One such critic is Alina Chan, a molecular biologist at the Broad Institute at MIT and Harvard (this publication is owned by MIT, but editorially independent of it). The central question, he says in a recent webinar organized by Science magazine, is the way the virus reached Wuhan from caves more than a thousand miles away in China or other parts of Southeast Asia. “There is a very fast flow of scientists in Wuhan going to the places where they are [knew] they can find the SARS viruses, which carry them as far as Wuhan town, like thousands of miles away, ”he said. There is no evidence, however, of such routes for wildlife trade, he added.

Such a lack of explanation also plagues the origins of SARS, said Linfa Wang, director of the emerging infectious diseases program at Duke-National University Singapore. The cave that provides the closest bat relative to SARS-CoV-1 is nearly 1,000 miles away from the Guangdong market where the first SARS cases appeared — similar to the distance between Wuhan and in the area where one of the bat’s closest relatives of SARS -CoV -2 was discovered.

And it’s even more obvious that people in close contact with wildlife are infected with coronaviruses more often than previously thought.

“[Huanan] more likely than in other scenarios based on what we know now. “

Michael Worobey

Studies have shown that up to 4% of people living near bats and working closely with wildlife in southern China is infected with deadly animal -borne viruses, including coronaviruses. A Laotian and French team, who discovered the closest relative of SARS-CoV-2, found to be One in five bat handlers in Laos has antibodies against coronaviruses.

Most spillover infections are eradicated on their own accord, the researchers said. In a study published in Science in April, Worobey and his colleagues showed in a computer simulation that for the spillover of SARS-CoV-2 to cause major epidemics, an urban situation is critical-without that, it could easily die.

“Hundreds, if not thousands, more likely” that a wildlife trader exposed to a progenitor of SARS-CoV-2-from bats or other animal species-brought Huanan infection than a researcher went. to collect samples from the bats returned to Wuhan with the pathogen and then brought them to Huanan, according to Wang.
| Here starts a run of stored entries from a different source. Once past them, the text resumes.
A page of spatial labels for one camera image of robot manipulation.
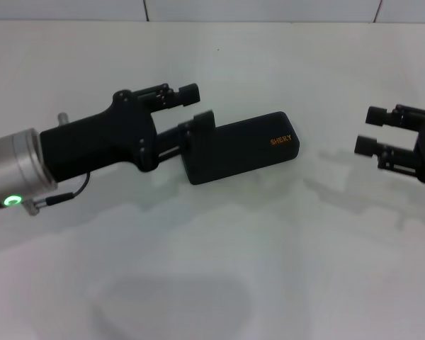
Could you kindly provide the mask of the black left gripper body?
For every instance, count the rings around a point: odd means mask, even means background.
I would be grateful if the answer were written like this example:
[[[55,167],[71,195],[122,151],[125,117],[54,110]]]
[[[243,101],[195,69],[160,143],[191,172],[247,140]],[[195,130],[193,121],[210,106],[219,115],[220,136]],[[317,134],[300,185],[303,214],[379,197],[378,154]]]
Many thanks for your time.
[[[42,155],[56,182],[119,163],[149,172],[159,165],[150,110],[136,93],[122,90],[102,113],[40,133]]]

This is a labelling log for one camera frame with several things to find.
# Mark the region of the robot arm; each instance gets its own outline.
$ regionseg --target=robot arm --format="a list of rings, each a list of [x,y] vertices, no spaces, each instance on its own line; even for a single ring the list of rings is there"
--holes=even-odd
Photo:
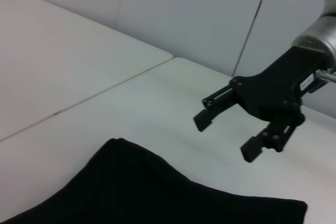
[[[336,0],[325,0],[322,16],[292,43],[292,47],[262,73],[234,77],[228,86],[202,100],[204,110],[195,118],[205,130],[220,113],[239,104],[250,115],[270,122],[240,149],[252,162],[262,148],[282,152],[305,117],[301,97],[328,81],[336,82]]]

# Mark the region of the black fabric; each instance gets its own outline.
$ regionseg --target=black fabric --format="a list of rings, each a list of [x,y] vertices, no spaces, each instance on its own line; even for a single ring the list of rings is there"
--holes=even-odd
[[[202,186],[150,151],[111,139],[62,190],[3,223],[299,224],[306,210],[301,201]]]

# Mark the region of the wall seam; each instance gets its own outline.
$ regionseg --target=wall seam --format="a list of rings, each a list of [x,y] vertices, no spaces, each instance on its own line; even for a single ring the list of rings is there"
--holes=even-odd
[[[238,57],[238,60],[237,60],[236,66],[235,66],[235,68],[234,68],[234,70],[233,70],[233,73],[232,73],[232,75],[231,75],[231,76],[233,76],[233,77],[234,77],[234,76],[235,76],[235,74],[236,74],[236,71],[237,71],[238,65],[239,65],[239,63],[240,63],[240,60],[241,60],[241,58],[242,58],[242,55],[243,55],[243,53],[244,53],[244,50],[245,50],[245,47],[246,47],[247,41],[248,41],[248,39],[249,39],[249,36],[250,36],[250,34],[251,34],[251,32],[252,32],[252,29],[253,29],[254,23],[255,23],[255,21],[256,21],[256,19],[257,19],[257,16],[258,16],[258,14],[259,14],[259,11],[260,11],[260,8],[261,8],[261,5],[262,5],[263,1],[264,1],[264,0],[260,0],[260,2],[259,2],[259,5],[258,5],[258,8],[257,8],[257,11],[256,11],[256,13],[255,13],[255,15],[254,15],[254,18],[253,18],[253,21],[252,21],[252,23],[251,23],[250,29],[249,29],[249,31],[248,31],[248,33],[247,33],[247,36],[246,36],[246,39],[245,39],[245,41],[244,41],[244,44],[243,44],[242,50],[240,51],[240,54],[239,54],[239,57]]]
[[[119,18],[119,14],[120,14],[120,5],[121,5],[121,0],[119,0],[119,2],[118,2],[117,14],[116,14],[116,17],[114,18],[114,28],[115,28],[115,30],[117,30],[118,18]]]

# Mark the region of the black cloth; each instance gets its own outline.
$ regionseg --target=black cloth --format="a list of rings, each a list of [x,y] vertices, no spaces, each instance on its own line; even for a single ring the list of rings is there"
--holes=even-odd
[[[3,223],[299,224],[306,210],[301,201],[208,188],[150,151],[111,139],[62,190]]]

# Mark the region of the white table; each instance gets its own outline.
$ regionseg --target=white table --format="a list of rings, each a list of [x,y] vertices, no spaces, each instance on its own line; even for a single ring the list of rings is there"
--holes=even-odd
[[[0,0],[0,140],[171,58],[42,0]]]
[[[201,99],[230,77],[173,59],[0,143],[0,221],[44,201],[110,138],[162,156],[189,179],[233,194],[304,200],[307,224],[335,223],[336,120],[303,108],[307,121],[283,153],[253,163],[240,147],[267,124],[234,106],[203,133]]]

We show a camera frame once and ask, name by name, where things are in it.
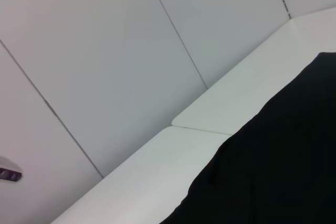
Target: white countertop
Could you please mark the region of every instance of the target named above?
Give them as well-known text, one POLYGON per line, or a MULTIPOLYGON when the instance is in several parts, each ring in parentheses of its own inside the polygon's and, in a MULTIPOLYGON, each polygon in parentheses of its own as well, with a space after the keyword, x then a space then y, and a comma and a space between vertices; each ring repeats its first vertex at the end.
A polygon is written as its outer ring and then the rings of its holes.
POLYGON ((322 51, 336 51, 335 8, 287 22, 172 124, 234 134, 322 51))
POLYGON ((158 224, 180 204, 228 135, 169 127, 53 224, 158 224))

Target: black fabric
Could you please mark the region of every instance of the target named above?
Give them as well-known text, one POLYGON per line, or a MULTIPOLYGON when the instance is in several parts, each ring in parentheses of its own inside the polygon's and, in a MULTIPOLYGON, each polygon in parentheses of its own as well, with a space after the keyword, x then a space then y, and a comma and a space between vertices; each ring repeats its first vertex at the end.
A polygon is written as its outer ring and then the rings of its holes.
POLYGON ((336 223, 336 54, 319 54, 218 149, 171 223, 336 223))

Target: dark garment
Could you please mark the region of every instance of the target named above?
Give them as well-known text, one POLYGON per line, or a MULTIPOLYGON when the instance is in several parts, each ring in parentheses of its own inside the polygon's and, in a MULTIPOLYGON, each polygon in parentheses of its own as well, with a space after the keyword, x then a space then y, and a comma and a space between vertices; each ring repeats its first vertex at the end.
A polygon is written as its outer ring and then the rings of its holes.
POLYGON ((336 223, 336 53, 227 140, 162 223, 336 223))

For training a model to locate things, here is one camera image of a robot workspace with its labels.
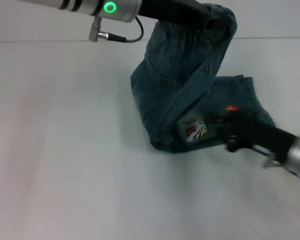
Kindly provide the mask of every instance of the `white table surface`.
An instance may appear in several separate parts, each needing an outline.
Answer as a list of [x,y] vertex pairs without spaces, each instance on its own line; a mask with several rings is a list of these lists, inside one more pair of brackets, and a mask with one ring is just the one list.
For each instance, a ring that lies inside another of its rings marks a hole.
[[[0,240],[300,240],[300,180],[263,156],[150,146],[146,44],[0,43]],[[233,40],[219,75],[239,74],[300,134],[300,39]]]

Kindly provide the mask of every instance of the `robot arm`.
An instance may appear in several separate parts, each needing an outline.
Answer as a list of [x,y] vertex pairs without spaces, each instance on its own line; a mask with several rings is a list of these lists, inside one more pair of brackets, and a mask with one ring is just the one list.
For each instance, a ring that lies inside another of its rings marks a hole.
[[264,167],[277,163],[300,178],[300,137],[281,129],[267,126],[253,112],[232,111],[213,115],[220,139],[229,152],[252,149],[268,156]]
[[[218,19],[212,17],[208,6],[195,0],[21,0],[23,2],[44,5],[60,10],[78,12],[94,16],[89,40],[97,42],[99,38],[123,43],[133,43],[143,37],[143,27],[137,15],[162,20],[174,24],[186,25],[191,29],[213,28]],[[141,27],[141,37],[127,40],[101,31],[102,18],[122,22],[137,19]]]

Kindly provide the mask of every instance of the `green led ring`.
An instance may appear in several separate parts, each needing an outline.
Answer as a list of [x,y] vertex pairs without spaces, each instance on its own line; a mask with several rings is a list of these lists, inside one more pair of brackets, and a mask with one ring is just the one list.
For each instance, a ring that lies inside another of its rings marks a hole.
[[104,7],[103,7],[104,11],[108,14],[113,14],[115,11],[117,11],[117,5],[113,2],[113,1],[108,1]]

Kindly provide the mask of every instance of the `denim pants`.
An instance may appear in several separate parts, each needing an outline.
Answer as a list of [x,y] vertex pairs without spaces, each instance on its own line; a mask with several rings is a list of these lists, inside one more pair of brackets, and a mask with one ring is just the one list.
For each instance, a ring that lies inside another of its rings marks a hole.
[[274,126],[262,108],[252,78],[216,77],[236,33],[234,13],[206,3],[209,29],[159,21],[147,44],[144,60],[131,76],[131,88],[151,145],[182,153],[222,144],[207,113],[249,110]]

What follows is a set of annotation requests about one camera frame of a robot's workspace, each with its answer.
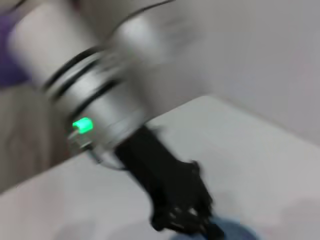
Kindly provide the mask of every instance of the green led light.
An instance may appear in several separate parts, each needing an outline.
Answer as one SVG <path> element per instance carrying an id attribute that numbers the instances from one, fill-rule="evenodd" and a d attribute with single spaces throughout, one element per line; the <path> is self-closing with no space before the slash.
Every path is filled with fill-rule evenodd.
<path id="1" fill-rule="evenodd" d="M 78 121 L 75 121 L 72 126 L 74 128 L 78 128 L 78 132 L 80 134 L 85 134 L 89 131 L 91 131 L 92 129 L 94 129 L 94 123 L 91 121 L 90 118 L 84 117 L 81 118 Z"/>

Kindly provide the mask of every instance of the purple object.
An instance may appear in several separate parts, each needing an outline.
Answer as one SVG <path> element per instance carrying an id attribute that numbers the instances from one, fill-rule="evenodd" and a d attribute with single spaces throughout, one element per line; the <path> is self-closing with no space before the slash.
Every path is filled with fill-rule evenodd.
<path id="1" fill-rule="evenodd" d="M 14 13 L 0 13 L 0 88 L 24 83 L 27 74 L 8 51 L 8 39 L 17 19 Z"/>

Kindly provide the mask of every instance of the black stripe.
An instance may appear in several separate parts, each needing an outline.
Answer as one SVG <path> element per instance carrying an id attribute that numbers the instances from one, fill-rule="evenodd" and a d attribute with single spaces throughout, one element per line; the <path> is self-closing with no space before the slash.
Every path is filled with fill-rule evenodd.
<path id="1" fill-rule="evenodd" d="M 15 10 L 17 10 L 18 8 L 20 8 L 22 5 L 24 5 L 27 2 L 27 0 L 20 0 L 18 1 L 10 10 L 10 12 L 13 12 Z"/>
<path id="2" fill-rule="evenodd" d="M 120 79 L 112 79 L 106 82 L 101 88 L 95 92 L 92 96 L 86 99 L 80 106 L 78 106 L 75 111 L 69 116 L 70 122 L 72 122 L 78 115 L 80 115 L 91 103 L 93 103 L 96 99 L 103 96 L 106 92 L 110 91 L 117 85 L 121 83 Z"/>
<path id="3" fill-rule="evenodd" d="M 96 54 L 97 52 L 99 52 L 99 49 L 97 47 L 92 47 L 76 55 L 55 72 L 55 74 L 45 83 L 45 85 L 43 86 L 43 90 L 47 91 L 63 74 L 70 70 L 74 65 L 78 64 L 87 57 Z"/>
<path id="4" fill-rule="evenodd" d="M 83 69 L 81 69 L 77 74 L 72 76 L 70 79 L 67 79 L 64 84 L 58 89 L 58 91 L 53 95 L 52 100 L 56 102 L 59 98 L 61 98 L 66 91 L 75 84 L 79 78 L 81 78 L 83 75 L 85 75 L 87 72 L 89 72 L 92 68 L 94 68 L 100 61 L 95 60 L 93 62 L 90 62 L 87 66 L 85 66 Z"/>
<path id="5" fill-rule="evenodd" d="M 156 8 L 156 7 L 159 7 L 159 6 L 161 6 L 161 5 L 169 4 L 169 3 L 172 3 L 172 2 L 175 2 L 175 1 L 176 1 L 176 0 L 165 0 L 165 1 L 162 1 L 162 2 L 159 2 L 159 3 L 155 3 L 155 4 L 152 4 L 152 5 L 149 5 L 149 6 L 140 8 L 139 10 L 132 12 L 131 14 L 129 14 L 128 16 L 126 16 L 124 19 L 122 19 L 122 20 L 113 28 L 113 30 L 112 30 L 111 33 L 109 34 L 109 37 L 108 37 L 108 38 L 110 38 L 110 37 L 115 33 L 115 31 L 116 31 L 122 24 L 124 24 L 126 21 L 134 18 L 135 16 L 140 15 L 140 14 L 142 14 L 143 12 L 145 12 L 145 11 L 147 11 L 147 10 L 150 10 L 150 9 L 153 9 L 153 8 Z"/>

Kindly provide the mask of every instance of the white table surface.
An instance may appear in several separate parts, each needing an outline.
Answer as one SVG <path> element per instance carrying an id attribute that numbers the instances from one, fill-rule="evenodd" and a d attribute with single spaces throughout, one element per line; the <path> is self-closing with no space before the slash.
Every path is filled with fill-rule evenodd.
<path id="1" fill-rule="evenodd" d="M 318 239 L 320 148 L 214 97 L 153 121 L 181 160 L 197 160 L 224 217 L 263 239 Z M 126 172 L 75 157 L 0 197 L 1 240 L 167 240 Z"/>

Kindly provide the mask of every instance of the black cable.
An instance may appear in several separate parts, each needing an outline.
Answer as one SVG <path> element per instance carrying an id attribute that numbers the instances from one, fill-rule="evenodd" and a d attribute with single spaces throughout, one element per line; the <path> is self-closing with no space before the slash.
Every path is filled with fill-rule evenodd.
<path id="1" fill-rule="evenodd" d="M 27 2 L 27 0 L 20 0 L 20 1 L 18 1 L 18 2 L 9 10 L 9 13 L 16 11 L 18 8 L 20 8 L 22 5 L 24 5 L 26 2 Z"/>
<path id="2" fill-rule="evenodd" d="M 150 9 L 153 9 L 153 8 L 156 8 L 156 7 L 159 7 L 161 5 L 165 5 L 165 4 L 169 4 L 169 3 L 173 3 L 175 2 L 176 0 L 165 0 L 165 1 L 162 1 L 162 2 L 158 2 L 158 3 L 155 3 L 155 4 L 152 4 L 152 5 L 149 5 L 149 6 L 146 6 L 146 7 L 143 7 L 143 8 L 140 8 L 132 13 L 130 13 L 128 16 L 126 16 L 124 19 L 122 19 L 114 28 L 113 30 L 111 31 L 111 33 L 109 34 L 109 37 L 110 38 L 114 32 L 122 25 L 124 24 L 126 21 L 134 18 L 135 16 L 137 15 L 140 15 L 142 14 L 143 12 L 147 11 L 147 10 L 150 10 Z"/>

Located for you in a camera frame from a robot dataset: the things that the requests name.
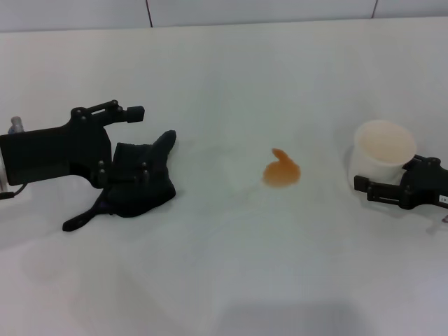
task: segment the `white cup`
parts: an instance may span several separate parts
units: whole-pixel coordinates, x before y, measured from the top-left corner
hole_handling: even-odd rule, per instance
[[[417,153],[411,132],[385,120],[362,124],[355,132],[349,165],[349,183],[360,175],[374,182],[395,183],[402,167]]]

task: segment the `white wall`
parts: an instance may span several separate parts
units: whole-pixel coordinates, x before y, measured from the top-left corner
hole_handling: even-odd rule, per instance
[[[376,18],[447,16],[448,0],[379,0]]]
[[[150,0],[154,27],[370,18],[375,0]]]
[[[0,0],[0,32],[149,26],[145,0]]]

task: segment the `black cable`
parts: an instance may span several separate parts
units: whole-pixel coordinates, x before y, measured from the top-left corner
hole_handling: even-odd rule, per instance
[[[151,18],[151,12],[149,11],[149,3],[148,3],[148,0],[146,0],[146,9],[148,10],[149,23],[150,23],[150,25],[151,25],[151,28],[153,28],[153,19]]]
[[[22,185],[22,186],[19,188],[19,190],[17,190],[16,192],[14,192],[14,197],[17,196],[17,195],[19,195],[19,194],[25,189],[25,187],[26,187],[27,185],[28,185],[28,183]]]
[[[375,12],[377,11],[378,0],[375,1],[375,7],[373,8],[371,19],[375,18]]]

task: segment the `paper cup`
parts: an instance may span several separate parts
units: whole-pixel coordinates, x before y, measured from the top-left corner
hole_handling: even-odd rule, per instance
[[[385,120],[362,124],[355,133],[355,146],[349,165],[349,182],[360,175],[374,182],[393,183],[402,167],[417,153],[412,134],[404,127]]]

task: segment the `orange blob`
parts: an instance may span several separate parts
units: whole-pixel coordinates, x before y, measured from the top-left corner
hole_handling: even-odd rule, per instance
[[[281,149],[272,149],[279,161],[269,163],[263,173],[263,181],[270,187],[283,188],[297,183],[300,179],[300,167]]]

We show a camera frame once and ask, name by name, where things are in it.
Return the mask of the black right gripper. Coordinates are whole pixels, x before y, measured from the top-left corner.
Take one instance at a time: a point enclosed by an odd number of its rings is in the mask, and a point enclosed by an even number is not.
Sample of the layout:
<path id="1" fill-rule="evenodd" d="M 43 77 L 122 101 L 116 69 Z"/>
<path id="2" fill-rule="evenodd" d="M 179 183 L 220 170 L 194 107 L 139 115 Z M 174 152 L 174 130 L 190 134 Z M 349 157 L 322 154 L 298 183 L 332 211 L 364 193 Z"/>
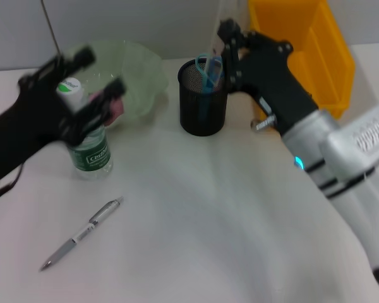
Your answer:
<path id="1" fill-rule="evenodd" d="M 289 41 L 242 30 L 233 19 L 222 20 L 217 35 L 228 45 L 222 51 L 226 92 L 246 92 L 257 102 L 263 98 L 276 116 L 275 129 L 280 134 L 318 110 L 313 97 L 288 68 L 294 50 Z M 240 60 L 238 48 L 248 49 Z"/>

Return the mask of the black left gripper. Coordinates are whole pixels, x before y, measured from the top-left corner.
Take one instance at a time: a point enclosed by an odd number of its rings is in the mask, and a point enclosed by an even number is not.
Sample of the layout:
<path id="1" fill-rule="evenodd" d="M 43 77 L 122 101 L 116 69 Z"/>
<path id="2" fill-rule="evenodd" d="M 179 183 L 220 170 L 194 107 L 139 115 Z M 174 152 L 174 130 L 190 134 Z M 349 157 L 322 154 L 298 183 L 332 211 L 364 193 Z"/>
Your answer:
<path id="1" fill-rule="evenodd" d="M 74 56 L 58 54 L 32 74 L 18 80 L 15 103 L 0 114 L 0 179 L 56 141 L 79 145 L 113 117 L 113 102 L 126 89 L 117 78 L 90 97 L 84 90 L 69 98 L 57 93 L 66 78 L 95 62 L 90 47 Z"/>

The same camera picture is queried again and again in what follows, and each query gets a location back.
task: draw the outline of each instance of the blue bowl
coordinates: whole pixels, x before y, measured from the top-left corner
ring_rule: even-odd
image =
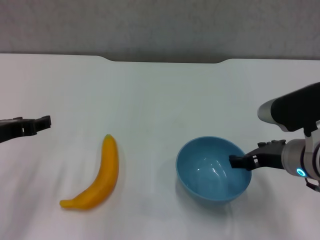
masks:
[[[231,168],[229,155],[244,152],[232,142],[215,136],[202,136],[186,143],[178,153],[175,168],[182,185],[196,197],[219,204],[240,196],[252,173]]]

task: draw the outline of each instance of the gray wall
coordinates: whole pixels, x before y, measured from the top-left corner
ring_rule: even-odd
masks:
[[[0,0],[0,53],[320,59],[320,1]]]

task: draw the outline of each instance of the white tabletop
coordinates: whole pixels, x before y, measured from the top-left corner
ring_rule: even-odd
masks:
[[[244,194],[199,205],[177,182],[180,148],[199,136],[249,152],[303,138],[257,118],[273,98],[319,81],[320,62],[112,62],[97,56],[0,54],[0,119],[51,115],[52,128],[0,144],[1,240],[317,239],[320,194],[284,170],[252,172]],[[94,180],[112,134],[119,177],[85,212],[63,210]]]

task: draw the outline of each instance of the bowl rim
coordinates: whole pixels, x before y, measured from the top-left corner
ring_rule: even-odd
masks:
[[[195,141],[195,140],[198,140],[198,139],[205,139],[205,138],[213,138],[213,139],[219,139],[219,140],[223,140],[231,145],[233,145],[234,147],[236,147],[237,149],[239,149],[243,155],[245,155],[244,151],[242,151],[242,149],[240,147],[238,147],[237,145],[235,145],[233,142],[225,139],[225,138],[222,138],[222,137],[218,137],[218,136],[199,136],[199,137],[196,137],[190,141],[188,141],[186,144],[183,145],[183,147],[179,150],[177,156],[176,156],[176,159],[175,159],[175,171],[176,171],[176,174],[178,176],[178,179],[180,181],[180,183],[184,186],[185,189],[187,189],[190,193],[196,195],[197,197],[201,198],[201,199],[204,199],[204,200],[208,200],[208,201],[215,201],[215,202],[228,202],[228,201],[231,201],[231,200],[234,200],[236,199],[237,197],[239,197],[241,194],[243,194],[245,192],[245,190],[248,188],[250,182],[251,182],[251,178],[252,178],[252,172],[251,171],[248,171],[250,173],[250,179],[248,181],[248,184],[247,186],[245,187],[245,189],[236,194],[236,195],[233,195],[233,196],[230,196],[230,197],[227,197],[227,198],[208,198],[208,197],[205,197],[205,196],[201,196],[200,194],[196,193],[195,191],[193,191],[191,188],[189,188],[185,183],[184,181],[182,181],[180,175],[179,175],[179,171],[178,171],[178,158],[179,158],[179,155],[182,151],[182,149],[185,148],[186,145],[188,145],[189,143]]]

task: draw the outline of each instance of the banana
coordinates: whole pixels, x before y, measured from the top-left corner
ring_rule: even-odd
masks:
[[[101,151],[101,164],[94,182],[82,193],[70,200],[61,200],[60,206],[66,209],[88,210],[99,205],[114,190],[119,173],[119,160],[116,140],[110,135],[104,137]]]

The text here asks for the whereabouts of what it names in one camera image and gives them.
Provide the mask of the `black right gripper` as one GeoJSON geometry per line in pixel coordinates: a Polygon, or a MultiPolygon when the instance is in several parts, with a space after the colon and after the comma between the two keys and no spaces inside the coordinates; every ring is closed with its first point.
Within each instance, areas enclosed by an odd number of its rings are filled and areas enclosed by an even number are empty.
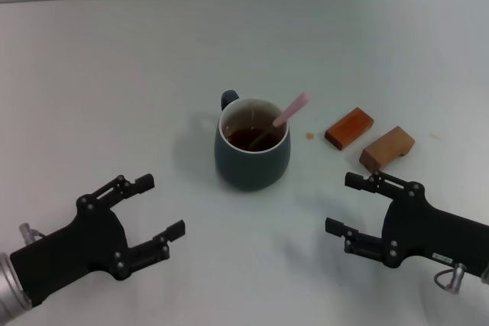
{"type": "Polygon", "coordinates": [[[344,251],[397,268],[408,257],[426,259],[483,276],[488,268],[488,226],[430,205],[423,185],[375,171],[368,178],[345,175],[345,186],[392,199],[381,238],[363,234],[331,218],[325,232],[345,239],[344,251]]]}

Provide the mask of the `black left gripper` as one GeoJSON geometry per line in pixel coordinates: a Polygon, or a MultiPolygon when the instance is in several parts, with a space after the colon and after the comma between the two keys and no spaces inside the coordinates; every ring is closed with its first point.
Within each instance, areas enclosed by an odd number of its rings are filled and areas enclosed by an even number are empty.
{"type": "Polygon", "coordinates": [[[124,228],[111,208],[154,188],[154,177],[134,182],[118,175],[76,203],[76,216],[64,228],[10,255],[21,287],[34,307],[50,295],[89,273],[102,271],[119,281],[170,258],[169,243],[186,234],[180,220],[135,247],[129,247],[124,228]]]}

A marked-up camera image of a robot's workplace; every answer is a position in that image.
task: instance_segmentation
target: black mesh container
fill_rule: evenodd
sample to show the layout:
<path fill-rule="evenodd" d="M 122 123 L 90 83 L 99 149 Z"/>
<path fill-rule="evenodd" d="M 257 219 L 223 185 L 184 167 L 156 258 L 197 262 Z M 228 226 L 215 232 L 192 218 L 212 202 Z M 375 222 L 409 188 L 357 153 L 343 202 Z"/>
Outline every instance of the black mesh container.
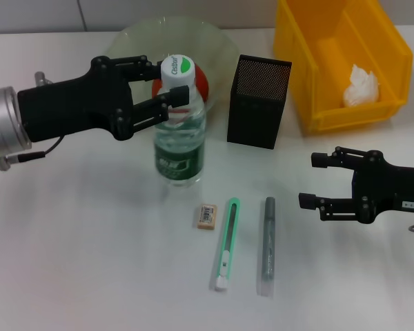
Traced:
<path fill-rule="evenodd" d="M 241 55 L 230 94 L 227 141 L 275 148 L 291 62 Z"/>

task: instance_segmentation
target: white wall
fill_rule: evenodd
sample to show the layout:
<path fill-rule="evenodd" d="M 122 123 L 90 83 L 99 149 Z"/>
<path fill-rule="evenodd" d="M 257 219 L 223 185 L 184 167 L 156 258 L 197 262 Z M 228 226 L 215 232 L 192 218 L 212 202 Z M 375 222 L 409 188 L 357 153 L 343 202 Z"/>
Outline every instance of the white wall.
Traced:
<path fill-rule="evenodd" d="M 189 15 L 221 28 L 275 26 L 277 0 L 80 0 L 89 30 L 121 30 L 147 17 Z"/>
<path fill-rule="evenodd" d="M 380 3 L 394 24 L 414 24 L 414 0 L 380 0 Z"/>
<path fill-rule="evenodd" d="M 414 0 L 379 1 L 395 24 L 414 24 Z M 273 27 L 277 6 L 277 0 L 0 0 L 0 33 L 83 31 L 79 3 L 89 31 L 121 30 L 169 15 L 222 28 Z"/>
<path fill-rule="evenodd" d="M 0 33 L 83 31 L 77 0 L 0 0 Z"/>

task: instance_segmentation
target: glass bowl
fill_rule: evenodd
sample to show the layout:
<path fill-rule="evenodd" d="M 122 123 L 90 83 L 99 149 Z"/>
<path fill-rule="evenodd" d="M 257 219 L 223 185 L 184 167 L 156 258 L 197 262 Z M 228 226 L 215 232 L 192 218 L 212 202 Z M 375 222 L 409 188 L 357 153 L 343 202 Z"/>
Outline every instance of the glass bowl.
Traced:
<path fill-rule="evenodd" d="M 219 28 L 191 17 L 146 19 L 121 31 L 105 55 L 111 59 L 146 55 L 156 63 L 172 54 L 190 57 L 209 85 L 206 110 L 230 93 L 239 59 L 237 46 Z M 130 84 L 135 103 L 152 96 L 152 82 Z"/>

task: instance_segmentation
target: bottle label
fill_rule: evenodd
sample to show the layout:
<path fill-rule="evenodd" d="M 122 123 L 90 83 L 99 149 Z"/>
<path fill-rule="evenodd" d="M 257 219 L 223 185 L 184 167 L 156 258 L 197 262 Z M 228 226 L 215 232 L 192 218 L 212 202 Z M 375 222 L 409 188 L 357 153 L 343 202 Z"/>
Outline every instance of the bottle label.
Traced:
<path fill-rule="evenodd" d="M 202 170 L 204 143 L 187 153 L 171 153 L 155 145 L 155 164 L 158 172 L 167 179 L 190 179 Z"/>

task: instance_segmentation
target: crumpled tissue
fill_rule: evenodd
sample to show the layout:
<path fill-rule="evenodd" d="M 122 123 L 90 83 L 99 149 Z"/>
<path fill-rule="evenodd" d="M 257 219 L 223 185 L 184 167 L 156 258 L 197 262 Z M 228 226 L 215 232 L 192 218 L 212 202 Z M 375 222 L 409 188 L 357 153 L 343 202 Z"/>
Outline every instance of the crumpled tissue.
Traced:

Worobey agreed. Based on multiple lines of evidence, he is now convinced not only that the pandemic connection to the Huanan market is real, but where a progenitor of SARS-CoV-2 jumped from an animal to humans. “That’s a bigger possibility than any other scenario based on what we know now,” he said.

Preliminary results from the ongoing work of his team and others will help further strengthen the case, he added: “They are all pointing in the same direction.”

Reporting for this article was supported by a grant from the Pulitzer Center.